これだけのモビルスーツが配備された大型の基地が襲撃されるなど、彼らは考えもしていなかったハズだ。一応はプランは持っているだろうが……残念ながら、真剣に考えることは難しい状況だ。
ありえないことだ。たった4機のグフ・カスタムで、このハードナー基地を襲撃してくるなんてことは……面白いことに、もっと大勢のモビルスーツに襲撃されていたら、マジメな基地防衛隊は戦術的に機能していた。
どのチームが優先的に対応に当たるのか、そんな下らないことで今は迷ってしまってもいる。
「急場で必要なのは、チーム力じゃない!!愚かで、短絡的で、勇敢なバカが、最強の守護神になれるんだよッ!!」
隊長のグフ・カスタムが宙に舞い上がり、ガトリングの砲弾を周囲にまき散らしていた。それらが狙ったのは、燃料備蓄の大型タンクだった。
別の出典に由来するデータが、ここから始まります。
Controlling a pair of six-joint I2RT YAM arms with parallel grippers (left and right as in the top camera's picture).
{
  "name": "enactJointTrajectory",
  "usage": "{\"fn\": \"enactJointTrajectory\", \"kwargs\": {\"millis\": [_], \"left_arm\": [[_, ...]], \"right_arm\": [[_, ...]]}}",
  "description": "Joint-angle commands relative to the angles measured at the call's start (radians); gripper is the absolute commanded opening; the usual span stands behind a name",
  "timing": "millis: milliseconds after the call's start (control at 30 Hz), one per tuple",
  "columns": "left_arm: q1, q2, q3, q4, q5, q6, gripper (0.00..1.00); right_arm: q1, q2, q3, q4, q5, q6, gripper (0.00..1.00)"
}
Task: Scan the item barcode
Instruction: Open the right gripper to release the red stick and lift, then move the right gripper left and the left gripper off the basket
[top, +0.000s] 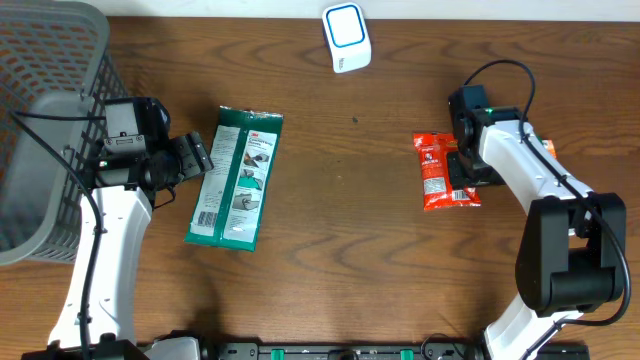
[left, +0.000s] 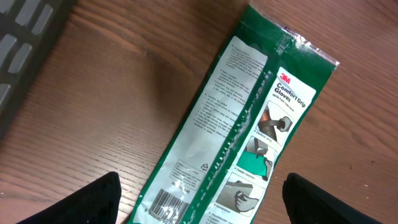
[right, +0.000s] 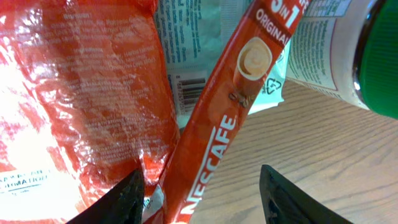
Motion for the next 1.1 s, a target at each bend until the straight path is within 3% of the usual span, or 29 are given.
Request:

火花が散り、穴だらけにされたタンクからは可燃性のガスが噴出して行き……数秒後には爆発と炎上が起こる。
『ハハハハ!!消防隊を出動させろッ!!』
『火を消さないと、次の備蓄タンクにも引火しちまうかもしれないぜ!!』
オーガ2とオーガ3が、冗談めかしに叫んでいた。
『な、なんだと!?』
『どうすればいいんだ!?』
『あ、慌てるな!!誘爆するような仕組みではないッ!!敵は、言葉も使って、我々を混乱させようとしているんだッ!!……冷静に、行動しろッ!!』
「……ご明察。そういう頭が切れるヤツは、オレは好きだぜッ!!」
ギュウオオオオオオオンンッッ!!
グフ・カスタムが唸りを上げながら高速で機動する。気に入った獲物に向けて隊長は愛機を走らせているのだ。その獲物は、ジェスタだった。本来のスペックならば、グフとジェスタのあいだには、絶対的なまでの差が存在している。
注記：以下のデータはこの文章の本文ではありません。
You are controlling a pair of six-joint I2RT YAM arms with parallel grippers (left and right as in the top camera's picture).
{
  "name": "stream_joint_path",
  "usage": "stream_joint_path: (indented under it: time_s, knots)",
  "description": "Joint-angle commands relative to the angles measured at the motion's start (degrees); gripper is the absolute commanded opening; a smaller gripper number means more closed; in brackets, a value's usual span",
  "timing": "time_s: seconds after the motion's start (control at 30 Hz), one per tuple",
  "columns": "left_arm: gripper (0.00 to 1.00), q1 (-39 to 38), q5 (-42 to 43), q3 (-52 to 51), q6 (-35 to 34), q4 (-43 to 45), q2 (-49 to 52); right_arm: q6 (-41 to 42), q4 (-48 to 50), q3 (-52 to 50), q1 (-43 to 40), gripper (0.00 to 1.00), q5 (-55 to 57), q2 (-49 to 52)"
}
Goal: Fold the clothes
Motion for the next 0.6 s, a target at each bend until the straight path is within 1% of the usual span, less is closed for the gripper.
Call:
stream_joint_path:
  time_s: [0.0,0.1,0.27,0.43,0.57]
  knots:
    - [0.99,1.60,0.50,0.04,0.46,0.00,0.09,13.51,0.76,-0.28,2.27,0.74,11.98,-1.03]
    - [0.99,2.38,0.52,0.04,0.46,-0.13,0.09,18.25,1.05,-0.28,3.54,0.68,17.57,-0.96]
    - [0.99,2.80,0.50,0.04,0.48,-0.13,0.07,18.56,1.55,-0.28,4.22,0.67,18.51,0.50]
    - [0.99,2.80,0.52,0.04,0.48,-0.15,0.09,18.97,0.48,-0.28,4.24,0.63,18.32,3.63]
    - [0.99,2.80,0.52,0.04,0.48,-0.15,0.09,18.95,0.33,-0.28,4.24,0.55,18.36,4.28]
グフがジェスタに勝っている部分など、どこにも存在しないのだ。世代が違う旧式の機体ではあるが……チェーンナップと、その機体の癖の全てを知り尽くすことで、隊長はモビルスーツのあいだにある機体性能の差を埋めるのだ。
『くそッ!!オレを、狙うかッ!!』
ビーム・サーベルを抜き放ち、ジェスタが隊長のグフ・カスタムに斬りつけてくる。隊長は獣の貌になりながら、愛機を獣のように動かせる!!
モビルスーツの鋼の体がしなやかにステップを踏む。まるで、踊るような動きで、ビーム・サーベルを回避した。
それと同時に、グフ・カスタムもまた斬撃を放っている。回避と反撃は同時に行われて、ビーム・サーベルを握っているジェスタの右手が、ヒートブレードにより断ち斬られていた。